Two-Stage Cluster Bootstrap and Causal Cluster Variance for Stata

This repository contains a Stata implementation of the Two-Stage Cluster Bootstrap (TSCB) estimator and the Causal Cluster Variance (CCV) estimator described in Abadie et al (2023). These programs return standard errors for regression analysis of some outcome on a treatment of interest using either simple OLS, or fixed effects models, while accounting for clustering by group. Unlike standard cluster-robust inference, these estimators are based on a design-based approach, where uncertainty owes to the sampling process and the treatment assignment mechanism. As the interest in this setting is in estimating some average treatment effect for a particular population, inference is conducted with regards to the finite population of interest (for example, all states in a country), rather than infinite super-populations flowing from some data-generating process. In many empirical situations, a considerable proportion of clusters, or even all clusters, may be sampled in data, and in these cases standard errors based on TSCB or CCV can be considerably smaller than traditional model-based cluster-robust standard errors (ie Stata's s vce(cluster clustvar) implementation).

Uncertainty related to estimated regression parameters in this setting owes to the following elements:

The Sampling process:
- The proportion of clusters sampled (may be 100%). Referred to as qk below.
- The proportion of individuals sampled within each cluster (may be 100%). Referred to as pk below.
The Treatment assignment mechanism: The proportion of each cluster assigned to receive treatment
The Heterogeneity in treatment effects across clusters

For example, consider the following two circumstances, based on US Census data and returns to college education discussed in Abadie et al (2023). These are based on two specific simulations: the top panel considers inference on the full sample of individuals in the 2000 US census data, and hence pk=1 and where all states are observed, hence qk=1. The second panel considers the same case, however here only 26 of 52 clusters are sampled (qk=0.5). In both cases, the variation of the treatment effect by cluster is plotted in left hand panels, and the variation of treatment assignment by cluster is plotted in right hand panels. Variation in these particular elements will drive the variance on the estimated treatment effect.

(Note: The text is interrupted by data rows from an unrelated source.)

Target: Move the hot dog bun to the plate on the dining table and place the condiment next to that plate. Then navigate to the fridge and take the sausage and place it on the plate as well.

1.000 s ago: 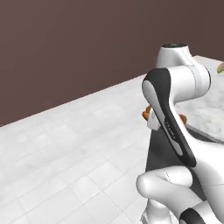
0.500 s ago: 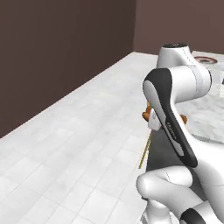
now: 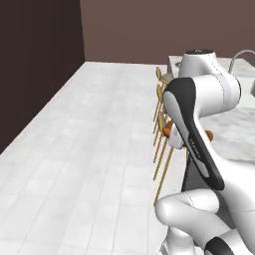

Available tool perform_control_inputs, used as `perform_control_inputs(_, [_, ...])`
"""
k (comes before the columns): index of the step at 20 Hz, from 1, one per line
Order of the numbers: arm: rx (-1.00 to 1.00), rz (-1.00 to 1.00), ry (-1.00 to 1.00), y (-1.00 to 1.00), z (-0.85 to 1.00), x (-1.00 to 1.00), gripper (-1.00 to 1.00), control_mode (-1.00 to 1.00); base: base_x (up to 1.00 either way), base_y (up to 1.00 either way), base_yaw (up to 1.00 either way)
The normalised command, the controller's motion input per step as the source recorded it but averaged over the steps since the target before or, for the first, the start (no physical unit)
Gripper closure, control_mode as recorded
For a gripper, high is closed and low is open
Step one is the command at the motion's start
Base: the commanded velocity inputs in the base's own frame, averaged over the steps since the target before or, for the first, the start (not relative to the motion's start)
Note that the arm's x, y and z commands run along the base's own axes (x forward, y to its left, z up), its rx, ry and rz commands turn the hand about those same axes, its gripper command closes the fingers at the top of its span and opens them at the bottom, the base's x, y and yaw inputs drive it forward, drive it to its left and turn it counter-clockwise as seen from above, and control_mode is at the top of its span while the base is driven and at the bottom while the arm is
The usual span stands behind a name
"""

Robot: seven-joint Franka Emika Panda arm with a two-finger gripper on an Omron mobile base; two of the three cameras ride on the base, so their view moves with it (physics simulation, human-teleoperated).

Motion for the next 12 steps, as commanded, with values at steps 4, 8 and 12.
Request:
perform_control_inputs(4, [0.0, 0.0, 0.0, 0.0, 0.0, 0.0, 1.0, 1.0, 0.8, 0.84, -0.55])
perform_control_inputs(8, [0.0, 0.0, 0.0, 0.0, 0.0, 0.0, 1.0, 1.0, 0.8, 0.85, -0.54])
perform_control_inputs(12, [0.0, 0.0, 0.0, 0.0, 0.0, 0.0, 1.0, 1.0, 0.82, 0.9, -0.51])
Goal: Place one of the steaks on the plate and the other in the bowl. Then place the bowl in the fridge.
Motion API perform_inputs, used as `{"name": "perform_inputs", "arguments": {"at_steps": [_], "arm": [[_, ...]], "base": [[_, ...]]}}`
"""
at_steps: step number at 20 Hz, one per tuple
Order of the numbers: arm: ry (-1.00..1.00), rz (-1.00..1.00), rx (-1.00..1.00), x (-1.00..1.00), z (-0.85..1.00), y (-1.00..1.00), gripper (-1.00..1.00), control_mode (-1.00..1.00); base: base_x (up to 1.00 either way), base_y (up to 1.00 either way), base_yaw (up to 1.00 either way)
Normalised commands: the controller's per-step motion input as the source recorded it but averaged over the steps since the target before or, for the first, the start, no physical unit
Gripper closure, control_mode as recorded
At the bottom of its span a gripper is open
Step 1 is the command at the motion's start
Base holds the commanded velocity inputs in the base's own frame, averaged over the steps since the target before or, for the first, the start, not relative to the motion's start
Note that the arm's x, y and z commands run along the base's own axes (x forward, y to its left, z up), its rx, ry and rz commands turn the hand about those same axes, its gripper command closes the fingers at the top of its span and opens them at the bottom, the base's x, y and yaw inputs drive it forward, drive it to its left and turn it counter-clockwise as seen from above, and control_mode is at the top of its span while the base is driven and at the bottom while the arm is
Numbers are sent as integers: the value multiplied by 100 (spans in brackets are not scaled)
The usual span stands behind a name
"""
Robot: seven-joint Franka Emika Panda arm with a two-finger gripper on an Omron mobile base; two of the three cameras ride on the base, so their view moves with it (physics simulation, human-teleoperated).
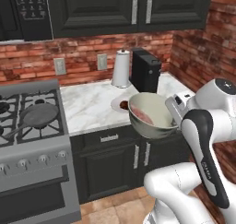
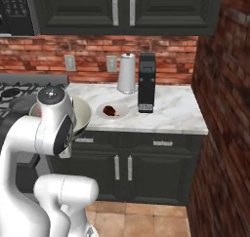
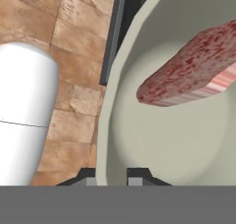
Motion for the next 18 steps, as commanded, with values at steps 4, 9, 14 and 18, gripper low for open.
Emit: {"name": "perform_inputs", "arguments": {"at_steps": [4,9,14,18], "arm": [[0,0,0,0,0,0,100,100],[0,0,0,0,0,0,100,100],[0,0,0,0,0,0,100,100],[0,0,0,0,0,0,100,100]], "base": [[-68,-38,4],[-52,-49,11],[4,-40,10],[3,-41,18]]}}
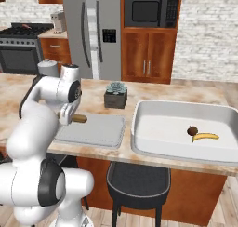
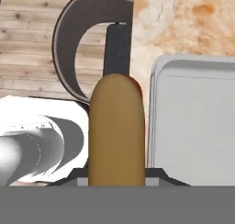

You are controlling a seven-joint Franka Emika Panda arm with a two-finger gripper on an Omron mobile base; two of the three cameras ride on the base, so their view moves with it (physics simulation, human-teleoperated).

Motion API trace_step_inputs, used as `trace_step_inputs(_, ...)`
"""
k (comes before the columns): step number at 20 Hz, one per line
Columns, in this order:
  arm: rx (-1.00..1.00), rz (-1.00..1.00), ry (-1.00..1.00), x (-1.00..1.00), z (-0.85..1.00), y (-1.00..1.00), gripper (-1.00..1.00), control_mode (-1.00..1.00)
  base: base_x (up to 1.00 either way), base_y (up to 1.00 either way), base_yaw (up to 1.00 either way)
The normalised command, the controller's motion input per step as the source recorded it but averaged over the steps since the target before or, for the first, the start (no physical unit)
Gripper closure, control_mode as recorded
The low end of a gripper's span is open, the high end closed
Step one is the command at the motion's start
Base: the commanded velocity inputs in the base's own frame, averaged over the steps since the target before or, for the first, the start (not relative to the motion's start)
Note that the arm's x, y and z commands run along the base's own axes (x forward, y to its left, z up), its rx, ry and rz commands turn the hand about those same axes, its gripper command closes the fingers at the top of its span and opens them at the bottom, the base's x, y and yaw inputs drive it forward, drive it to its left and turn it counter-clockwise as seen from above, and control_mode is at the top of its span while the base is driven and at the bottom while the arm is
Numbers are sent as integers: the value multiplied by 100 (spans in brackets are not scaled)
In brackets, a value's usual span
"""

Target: Place the cold items (banana and apple) from the fridge in one tupperware on the dining counter. Place the warm items (kebab skewer and hot dog) in the stove area in another tupperware.

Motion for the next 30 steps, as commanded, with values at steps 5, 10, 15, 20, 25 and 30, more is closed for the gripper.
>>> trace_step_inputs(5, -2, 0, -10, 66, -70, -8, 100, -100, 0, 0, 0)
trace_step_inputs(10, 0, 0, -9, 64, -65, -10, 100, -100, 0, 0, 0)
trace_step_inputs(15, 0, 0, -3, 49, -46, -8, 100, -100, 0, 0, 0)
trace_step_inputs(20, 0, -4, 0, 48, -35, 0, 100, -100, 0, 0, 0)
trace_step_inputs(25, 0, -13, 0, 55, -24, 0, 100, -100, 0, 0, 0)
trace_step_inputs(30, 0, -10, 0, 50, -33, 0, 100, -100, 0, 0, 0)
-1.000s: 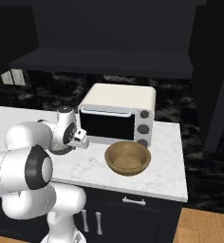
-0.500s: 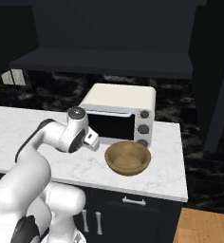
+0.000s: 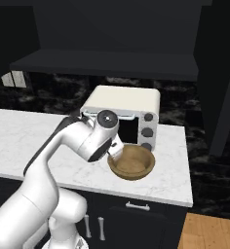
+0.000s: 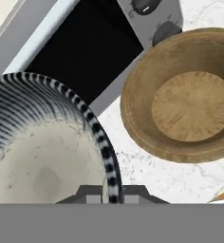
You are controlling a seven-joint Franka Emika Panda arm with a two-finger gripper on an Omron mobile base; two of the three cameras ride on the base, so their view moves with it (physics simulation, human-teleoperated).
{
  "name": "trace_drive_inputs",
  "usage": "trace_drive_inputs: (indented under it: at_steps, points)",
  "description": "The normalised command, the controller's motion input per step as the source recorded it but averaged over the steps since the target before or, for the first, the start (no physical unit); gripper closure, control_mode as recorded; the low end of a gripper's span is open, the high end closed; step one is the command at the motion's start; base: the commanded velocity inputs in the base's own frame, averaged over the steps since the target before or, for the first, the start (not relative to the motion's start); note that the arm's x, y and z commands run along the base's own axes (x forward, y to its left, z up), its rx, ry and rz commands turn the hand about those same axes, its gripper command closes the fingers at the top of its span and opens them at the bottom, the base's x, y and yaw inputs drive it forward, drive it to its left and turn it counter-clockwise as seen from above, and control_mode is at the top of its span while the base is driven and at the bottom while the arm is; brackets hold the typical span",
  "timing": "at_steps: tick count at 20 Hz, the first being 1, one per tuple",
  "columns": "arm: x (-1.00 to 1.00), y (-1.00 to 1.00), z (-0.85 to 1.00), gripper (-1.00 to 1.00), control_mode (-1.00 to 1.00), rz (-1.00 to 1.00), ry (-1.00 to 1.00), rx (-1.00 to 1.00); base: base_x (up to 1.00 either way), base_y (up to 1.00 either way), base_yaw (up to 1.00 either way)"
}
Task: Pick up the bowls on the counter and stack them on top of one another in the open cabinet. Place the smaller bowl on top of the larger bowl.
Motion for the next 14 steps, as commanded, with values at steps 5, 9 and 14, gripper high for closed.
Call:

The implications of this variation for standard errors can be considerable. In the plot below, a range of point estimates and 95% confidence intervals are displayed corresponding to simulations described in section VI of Abadie et al (2023), where we additionally vary the proportion of clusters sampled. Here we observe that in these cases, confidence intervals based on TSCB and Causal Cluster Variance estimates achieve good coverage with regards to the aymptotic variance of interest. They are additionally considerably shorter than confidence intervals based on traditional (model based) cluster robust standard errors, particularly in the case when not all clusters are sampled.

The Causal Cluster Variance estimator is a closed-form variance estimate for treatment effects which is based on a refinement to the standard cluster-robust variance estimator. The computational implementation of this estimator follows equation (13) of Abadie et al (2023) in cases where all clusters are sampled, or equation (14) in cases where all clusters are not sampled. The Two-Stage Cluster Bootstrap estimator is a bootstrap-based variance estimator for treatment effects where bootstrap resamples have alternative treatment assignment probabilities than in the original sample, while allowing for the case where a large fraction of clusters are observed. The comuptational implementation of this estimator follows Algorithm 1 of Abadie et al (2023).

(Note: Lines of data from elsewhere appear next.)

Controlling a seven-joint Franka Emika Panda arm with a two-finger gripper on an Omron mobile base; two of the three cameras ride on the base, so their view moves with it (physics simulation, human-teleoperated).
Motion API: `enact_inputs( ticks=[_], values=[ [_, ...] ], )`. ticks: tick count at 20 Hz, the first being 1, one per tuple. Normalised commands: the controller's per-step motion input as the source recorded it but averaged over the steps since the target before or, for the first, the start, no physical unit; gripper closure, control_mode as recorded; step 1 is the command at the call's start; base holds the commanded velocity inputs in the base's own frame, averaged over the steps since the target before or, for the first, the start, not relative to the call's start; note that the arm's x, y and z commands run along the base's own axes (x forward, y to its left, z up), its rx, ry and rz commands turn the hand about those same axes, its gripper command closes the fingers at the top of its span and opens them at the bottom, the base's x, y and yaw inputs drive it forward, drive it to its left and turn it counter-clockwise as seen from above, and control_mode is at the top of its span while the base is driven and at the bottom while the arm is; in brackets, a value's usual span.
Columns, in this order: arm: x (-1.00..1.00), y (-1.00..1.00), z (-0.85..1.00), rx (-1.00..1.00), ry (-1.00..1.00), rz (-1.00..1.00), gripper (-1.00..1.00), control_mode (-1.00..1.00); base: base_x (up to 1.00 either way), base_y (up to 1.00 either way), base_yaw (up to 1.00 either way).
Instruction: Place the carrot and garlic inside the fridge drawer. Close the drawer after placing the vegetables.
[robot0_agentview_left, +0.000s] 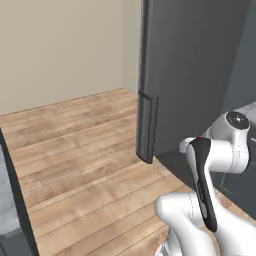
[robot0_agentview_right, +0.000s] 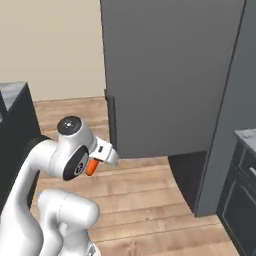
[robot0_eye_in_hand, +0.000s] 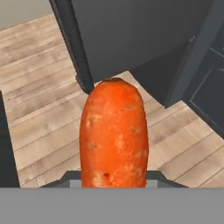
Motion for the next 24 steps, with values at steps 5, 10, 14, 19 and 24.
enact_inputs(
  ticks=[5, 10, 14, 19, 24],
  values=[
    [0.00, 0.00, 0.00, 0.00, 0.00, 0.00, 1.00, 1.00, 0.55, 0.36, 0.63],
    [0.00, 0.00, 0.00, 0.00, 0.00, 0.00, 1.00, 1.00, 0.88, 0.19, 0.43],
    [0.00, 0.00, 0.00, 0.00, 0.00, 0.00, 1.00, 1.00, 0.98, 0.10, 0.05],
    [0.00, 0.00, 0.00, 0.00, 0.00, 0.00, 1.00, 1.00, 0.84, 0.03, -0.16],
    [0.00, 0.00, 0.00, 0.00, 0.00, 0.00, 1.00, 1.00, 0.85, 0.06, -0.33]
  ],
)
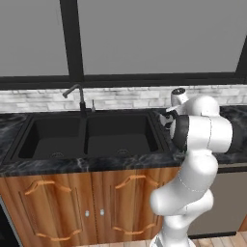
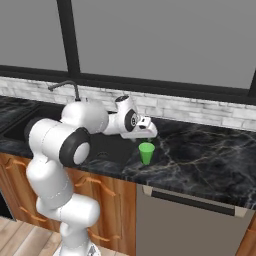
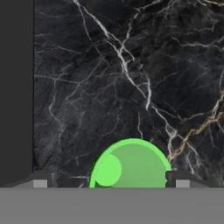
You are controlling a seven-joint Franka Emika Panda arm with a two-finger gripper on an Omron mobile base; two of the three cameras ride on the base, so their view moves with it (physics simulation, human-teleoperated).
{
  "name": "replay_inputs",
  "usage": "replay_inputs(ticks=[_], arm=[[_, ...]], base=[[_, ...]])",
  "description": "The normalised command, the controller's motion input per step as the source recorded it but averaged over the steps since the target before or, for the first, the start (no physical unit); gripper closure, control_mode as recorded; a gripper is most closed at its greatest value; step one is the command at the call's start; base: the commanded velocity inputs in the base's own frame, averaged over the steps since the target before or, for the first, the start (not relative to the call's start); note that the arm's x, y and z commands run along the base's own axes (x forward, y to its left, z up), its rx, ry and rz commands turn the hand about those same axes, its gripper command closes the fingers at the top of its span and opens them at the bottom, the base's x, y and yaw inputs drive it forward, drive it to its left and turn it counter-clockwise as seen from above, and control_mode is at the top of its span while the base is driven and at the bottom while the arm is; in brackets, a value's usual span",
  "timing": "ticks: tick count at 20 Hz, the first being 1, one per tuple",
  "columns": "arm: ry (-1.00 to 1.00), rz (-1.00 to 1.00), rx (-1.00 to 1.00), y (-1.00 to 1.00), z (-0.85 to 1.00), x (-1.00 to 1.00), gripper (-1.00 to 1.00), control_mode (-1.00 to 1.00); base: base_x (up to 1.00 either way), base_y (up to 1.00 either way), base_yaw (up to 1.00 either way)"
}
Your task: Pick the cup and bowl from the counter and place them on the counter next to the sink.
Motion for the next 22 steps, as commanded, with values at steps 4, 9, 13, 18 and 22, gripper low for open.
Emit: replay_inputs(ticks=[4,9,13,18,22], arm=[[0.0,-0.09,-0.05,0.0,0.45,-0.2,-1.0,-1.0],[0.04,-0.13,0.0,-0.01,0.11,-0.52,-1.0,-1.0],[0.03,0.0,0.04,0.01,0.03,-0.69,-1.0,-1.0],[-0.01,0.02,0.07,0.26,0.58,-0.61,-1.0,-1.0],[0.0,0.07,0.1,0.47,0.6,-0.52,-1.0,-1.0]], base=[[0.0,0.0,0.0],[0.0,0.0,0.0],[0.0,0.0,0.0],[0.0,0.0,0.0],[0.0,0.0,0.0]])
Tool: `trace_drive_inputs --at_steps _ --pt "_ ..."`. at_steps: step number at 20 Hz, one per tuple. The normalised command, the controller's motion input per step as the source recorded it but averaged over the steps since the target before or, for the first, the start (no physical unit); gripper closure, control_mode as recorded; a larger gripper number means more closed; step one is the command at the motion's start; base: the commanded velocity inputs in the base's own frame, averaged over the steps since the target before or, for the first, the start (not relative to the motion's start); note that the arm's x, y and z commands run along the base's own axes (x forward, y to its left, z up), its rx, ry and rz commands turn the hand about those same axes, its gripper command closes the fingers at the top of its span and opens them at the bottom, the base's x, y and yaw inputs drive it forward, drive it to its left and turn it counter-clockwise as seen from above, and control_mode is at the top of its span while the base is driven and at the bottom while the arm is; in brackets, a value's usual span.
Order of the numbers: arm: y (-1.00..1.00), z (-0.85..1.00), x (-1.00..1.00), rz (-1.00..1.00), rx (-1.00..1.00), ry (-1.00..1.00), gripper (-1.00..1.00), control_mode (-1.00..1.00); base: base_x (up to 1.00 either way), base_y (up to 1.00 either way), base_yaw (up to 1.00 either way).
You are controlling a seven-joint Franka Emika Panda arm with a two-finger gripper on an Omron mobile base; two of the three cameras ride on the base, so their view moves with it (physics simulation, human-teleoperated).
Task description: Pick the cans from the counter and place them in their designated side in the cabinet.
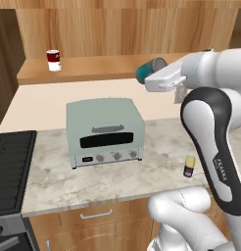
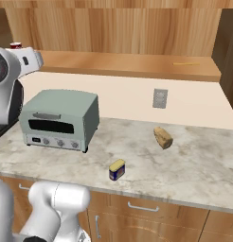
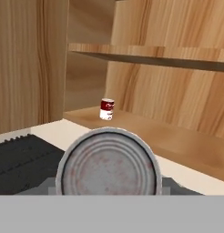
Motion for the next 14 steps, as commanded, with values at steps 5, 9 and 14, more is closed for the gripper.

Both cases additionally admit for fixed effects estimators, following section V of Abadie et al (2023). Details on code installation and implementation are below, with full documentation available in help files installed with the programs (typing help tscb or help ccv in Stata).

TSCB: Two-Stage Cluster Bootstrap

tscb.ado - Implements the Two-Stage Cluster Bootstrap variance, reporting standard errors for OLS or fixed effects models. It additionally reports typical cluster robust and heteroscedasticity robust standard errors. This code follow algorithm 1 of Abadie et al (2023). Additional details can be found after installation by typing help tscb in Stata.

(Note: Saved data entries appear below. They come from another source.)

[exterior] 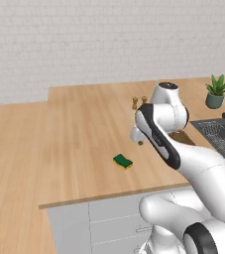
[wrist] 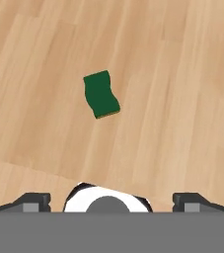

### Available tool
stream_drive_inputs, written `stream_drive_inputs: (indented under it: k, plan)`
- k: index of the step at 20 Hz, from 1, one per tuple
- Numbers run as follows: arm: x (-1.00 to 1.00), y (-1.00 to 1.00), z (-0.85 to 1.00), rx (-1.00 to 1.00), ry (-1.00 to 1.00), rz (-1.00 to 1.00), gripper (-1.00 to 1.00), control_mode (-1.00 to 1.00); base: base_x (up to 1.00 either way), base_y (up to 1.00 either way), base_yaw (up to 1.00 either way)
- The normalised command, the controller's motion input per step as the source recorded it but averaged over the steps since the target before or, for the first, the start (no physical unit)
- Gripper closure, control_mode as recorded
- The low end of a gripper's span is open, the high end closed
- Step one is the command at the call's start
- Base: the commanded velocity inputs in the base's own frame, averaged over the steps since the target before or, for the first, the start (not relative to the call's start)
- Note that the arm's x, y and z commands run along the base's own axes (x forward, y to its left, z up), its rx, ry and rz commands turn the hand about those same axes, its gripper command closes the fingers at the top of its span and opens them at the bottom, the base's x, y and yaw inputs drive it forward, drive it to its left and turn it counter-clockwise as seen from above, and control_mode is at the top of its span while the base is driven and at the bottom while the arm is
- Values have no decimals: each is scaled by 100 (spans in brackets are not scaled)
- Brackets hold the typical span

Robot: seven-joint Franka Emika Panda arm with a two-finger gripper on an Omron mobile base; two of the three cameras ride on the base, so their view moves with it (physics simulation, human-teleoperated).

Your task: Pick up the sponge from the counter and clean the cutting board by briefly scrubbing or pressing down on the cutting board. Once finished, release the sponge.

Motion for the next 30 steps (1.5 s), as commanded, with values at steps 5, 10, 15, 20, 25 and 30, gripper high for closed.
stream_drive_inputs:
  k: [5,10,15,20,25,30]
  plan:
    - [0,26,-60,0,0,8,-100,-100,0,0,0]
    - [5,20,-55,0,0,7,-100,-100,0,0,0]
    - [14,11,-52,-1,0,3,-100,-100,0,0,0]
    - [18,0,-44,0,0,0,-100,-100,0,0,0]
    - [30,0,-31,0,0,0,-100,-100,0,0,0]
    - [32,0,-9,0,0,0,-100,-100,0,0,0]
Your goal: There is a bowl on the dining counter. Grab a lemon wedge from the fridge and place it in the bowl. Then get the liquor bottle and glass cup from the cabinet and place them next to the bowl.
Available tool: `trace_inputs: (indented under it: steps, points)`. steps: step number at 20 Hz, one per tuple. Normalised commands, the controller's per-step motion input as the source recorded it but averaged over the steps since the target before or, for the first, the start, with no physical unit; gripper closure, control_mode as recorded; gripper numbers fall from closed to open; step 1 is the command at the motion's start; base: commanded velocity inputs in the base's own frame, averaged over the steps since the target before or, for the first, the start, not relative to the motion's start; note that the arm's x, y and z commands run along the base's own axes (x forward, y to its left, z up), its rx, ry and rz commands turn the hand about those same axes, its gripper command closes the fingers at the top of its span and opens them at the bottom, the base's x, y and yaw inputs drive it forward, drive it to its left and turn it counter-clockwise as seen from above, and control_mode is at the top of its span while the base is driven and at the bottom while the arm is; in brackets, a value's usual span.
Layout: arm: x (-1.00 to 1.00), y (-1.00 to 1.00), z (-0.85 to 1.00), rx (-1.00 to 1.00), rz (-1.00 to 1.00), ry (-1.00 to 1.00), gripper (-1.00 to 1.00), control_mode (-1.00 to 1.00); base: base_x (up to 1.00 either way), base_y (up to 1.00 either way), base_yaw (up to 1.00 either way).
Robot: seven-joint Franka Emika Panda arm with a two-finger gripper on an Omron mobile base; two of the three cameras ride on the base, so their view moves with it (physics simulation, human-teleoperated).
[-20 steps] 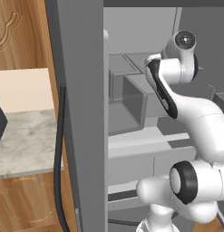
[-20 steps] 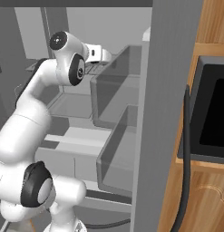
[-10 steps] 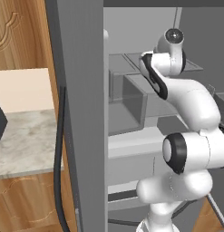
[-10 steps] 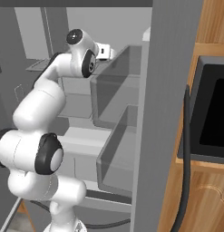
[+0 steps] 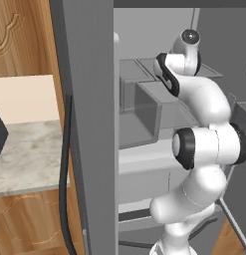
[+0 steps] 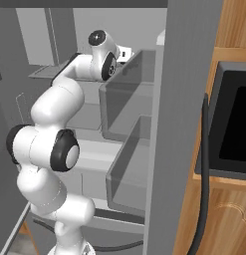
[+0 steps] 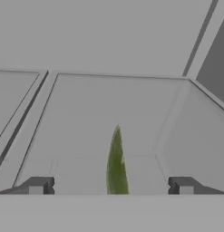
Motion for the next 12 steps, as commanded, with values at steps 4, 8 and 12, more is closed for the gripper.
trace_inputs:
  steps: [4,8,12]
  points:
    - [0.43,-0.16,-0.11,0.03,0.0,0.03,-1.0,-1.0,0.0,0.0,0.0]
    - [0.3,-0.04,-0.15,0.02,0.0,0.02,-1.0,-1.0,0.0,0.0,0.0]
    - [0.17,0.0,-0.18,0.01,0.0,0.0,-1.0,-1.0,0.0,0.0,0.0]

To install directly into Stata:

net install tscb, from("https://raw.githubusercontent.com/daniel-pailanir/tscb-ccv/master") replace

Syntax

tscb Y W M [if] [in], qk() seed() reps() fe

Where Y is an outcome variable, W a binary treatment variable and M is a variable indicating the group over which clustering is calculated. The option qk() is required, and must take values between 0 and 1 indicating the proportion of clusters sampled (1 implies all clustered are sampled). We provide an example based on the 2000 US Census, discussed in the introduction of Abadie et al (2023).

OLS Estimates

webuse set www.damianclarke.net/stata/

webuse "census2000_5pc.dta", clear

* run TSCB
tscb ln_earnings college state, qk(1) seed(2022) reps(150)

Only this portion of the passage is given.